When doing the research, did you have a particular result or ‘eureka’ moment that has stuck with you?

Seeing that we were able to validate in vitro the transcription factor footprints identified with the bioinformatic analysis was a great eureka moment!

Why did you choose Journal of Cell Science for your paper?

The broad readership and its good reputation were two major factors. On top of it, my supervisor Caroline had recently published another paper from the lab in this journal. Since this previous publishing experience with JCS had been very positive, we decided to send this manuscript too.

Have you had any significant mentors who have helped you beyond supervision in the lab? How was their guidance special?

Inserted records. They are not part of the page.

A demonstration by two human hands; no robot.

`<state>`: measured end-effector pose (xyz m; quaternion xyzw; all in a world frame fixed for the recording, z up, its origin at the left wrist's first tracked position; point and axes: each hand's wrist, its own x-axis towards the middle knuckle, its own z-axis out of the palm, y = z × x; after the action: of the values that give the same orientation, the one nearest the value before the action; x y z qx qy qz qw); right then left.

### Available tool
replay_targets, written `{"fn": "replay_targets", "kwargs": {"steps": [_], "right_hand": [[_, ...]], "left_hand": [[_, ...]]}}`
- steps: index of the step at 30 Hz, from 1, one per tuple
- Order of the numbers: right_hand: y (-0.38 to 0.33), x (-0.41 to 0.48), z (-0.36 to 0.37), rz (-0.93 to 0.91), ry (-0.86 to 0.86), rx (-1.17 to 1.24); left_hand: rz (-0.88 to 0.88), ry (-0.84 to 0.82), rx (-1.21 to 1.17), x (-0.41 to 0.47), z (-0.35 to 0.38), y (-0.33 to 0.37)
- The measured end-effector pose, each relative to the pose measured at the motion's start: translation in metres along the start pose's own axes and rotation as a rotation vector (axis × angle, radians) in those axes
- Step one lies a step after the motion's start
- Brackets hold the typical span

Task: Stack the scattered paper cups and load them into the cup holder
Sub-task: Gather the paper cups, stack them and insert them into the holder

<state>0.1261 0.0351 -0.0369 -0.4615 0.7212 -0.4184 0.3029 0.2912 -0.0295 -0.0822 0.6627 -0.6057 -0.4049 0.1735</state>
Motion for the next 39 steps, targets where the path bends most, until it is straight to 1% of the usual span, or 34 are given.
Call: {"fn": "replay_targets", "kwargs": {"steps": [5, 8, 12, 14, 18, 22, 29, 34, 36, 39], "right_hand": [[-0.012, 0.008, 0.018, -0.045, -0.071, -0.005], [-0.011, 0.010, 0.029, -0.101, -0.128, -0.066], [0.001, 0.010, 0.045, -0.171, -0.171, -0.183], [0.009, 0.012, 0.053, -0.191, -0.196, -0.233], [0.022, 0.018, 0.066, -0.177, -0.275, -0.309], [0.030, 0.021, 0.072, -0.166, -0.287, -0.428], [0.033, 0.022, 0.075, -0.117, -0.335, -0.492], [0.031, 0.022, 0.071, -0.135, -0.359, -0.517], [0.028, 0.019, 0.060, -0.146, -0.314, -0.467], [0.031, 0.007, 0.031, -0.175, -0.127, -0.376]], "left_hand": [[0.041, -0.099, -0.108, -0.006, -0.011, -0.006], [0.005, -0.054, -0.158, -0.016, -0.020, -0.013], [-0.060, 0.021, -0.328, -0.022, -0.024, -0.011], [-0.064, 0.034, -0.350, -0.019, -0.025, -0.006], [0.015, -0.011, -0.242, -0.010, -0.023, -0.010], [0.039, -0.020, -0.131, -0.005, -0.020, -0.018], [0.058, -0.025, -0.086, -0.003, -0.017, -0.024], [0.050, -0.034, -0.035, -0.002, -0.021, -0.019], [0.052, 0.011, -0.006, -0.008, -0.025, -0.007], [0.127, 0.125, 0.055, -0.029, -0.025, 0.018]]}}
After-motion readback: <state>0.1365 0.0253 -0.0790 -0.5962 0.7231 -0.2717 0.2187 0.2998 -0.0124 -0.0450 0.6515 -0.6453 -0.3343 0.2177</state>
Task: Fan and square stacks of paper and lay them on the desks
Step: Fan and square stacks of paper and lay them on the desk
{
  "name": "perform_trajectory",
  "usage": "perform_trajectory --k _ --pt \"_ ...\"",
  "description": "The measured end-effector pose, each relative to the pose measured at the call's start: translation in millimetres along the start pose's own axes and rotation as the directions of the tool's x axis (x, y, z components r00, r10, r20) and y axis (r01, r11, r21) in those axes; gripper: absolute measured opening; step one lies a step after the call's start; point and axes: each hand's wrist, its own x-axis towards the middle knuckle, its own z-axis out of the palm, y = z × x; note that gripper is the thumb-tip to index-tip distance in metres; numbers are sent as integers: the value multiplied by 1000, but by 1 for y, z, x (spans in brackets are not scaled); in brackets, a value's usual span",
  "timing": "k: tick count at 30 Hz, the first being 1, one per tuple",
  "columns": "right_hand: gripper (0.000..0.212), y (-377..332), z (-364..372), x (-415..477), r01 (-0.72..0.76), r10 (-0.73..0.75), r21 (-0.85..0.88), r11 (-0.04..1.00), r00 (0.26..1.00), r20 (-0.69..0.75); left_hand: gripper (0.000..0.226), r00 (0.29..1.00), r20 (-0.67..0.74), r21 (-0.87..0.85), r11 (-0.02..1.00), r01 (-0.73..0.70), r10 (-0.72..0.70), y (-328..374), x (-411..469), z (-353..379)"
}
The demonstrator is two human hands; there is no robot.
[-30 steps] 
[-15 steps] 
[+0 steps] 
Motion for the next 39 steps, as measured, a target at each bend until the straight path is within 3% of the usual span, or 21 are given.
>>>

Beside my supervisor Dr Caroline Hill, who always supported and guided me during the PhD, I am particularly grateful to my colleague Dr Ilaria Gori. Ilaria has a huge experience in molecular biology and it is thanks to her tips and tricks that many experiments worked out. Most importantly, she always knows how to cheer people up and to create a positive working environment!

What motivated you to pursue a career in science, and what have been the most interesting moments on the path that led you to where you are now?

According to my parents, I always had a strong curiosity for nature from a very young age… I think I decided to do science – and biology, in particular – because I wanted to satisfy this personal curiosity towards understanding the mystery that life is. Concerning my career in science, I think the turning point was being accepted into the PhD programme at the Francis Crick Institute. I was coming from a small institute in the north of Italy and I was living close to my hometown. At the Crick, I found myself projected in another dimension: a huge, international institute in the heart of one of the biggest cities on the planet. I believe I would not be the scientist and the person I am now without having gone through such an enriching experience. I will be always grateful to my PhD supervisor Dr Caroline Hill for having given me this opportunity.

Who are your role models in science? Why?

Rita Levi Montalcini was an Italian neuroscientist. She won the Nobel prize in Physiology and Medicine for the discovery of the nerve growth factor. Of Jewish origins, during the 2nd World War Rita was expelled from the University of Torino – the same place where I did my studies – but continued to carry out her experiments by setting up a research lab in her bedroom. To me, she is an extraordinary example of resilience and determination. Thinking about the difficulties she must have been able to overcome as a young Jewish woman scientist helps me to put in perspective the challenges I face in my research.

What's next for you?

Currently, I am very much enjoying doing a postdoc in neuroepigenetics at the Ecole Politechnique Federal de Lausanne (EPFL). It's a completely new field of research for me, and I believe changing field after my PhD helped me to find new motivations to stay in science. My goal for the next years is to complete the postdoc in the best way possible in order to progress in the academia career towards independency. However, if this does not work out, I will do a second postdoc.

Tell us something interesting about yourself that wouldn't be on your CV

I like sailing and alpinism… if I'm not in the lab you will probably find me on the lake or climbing a mountain.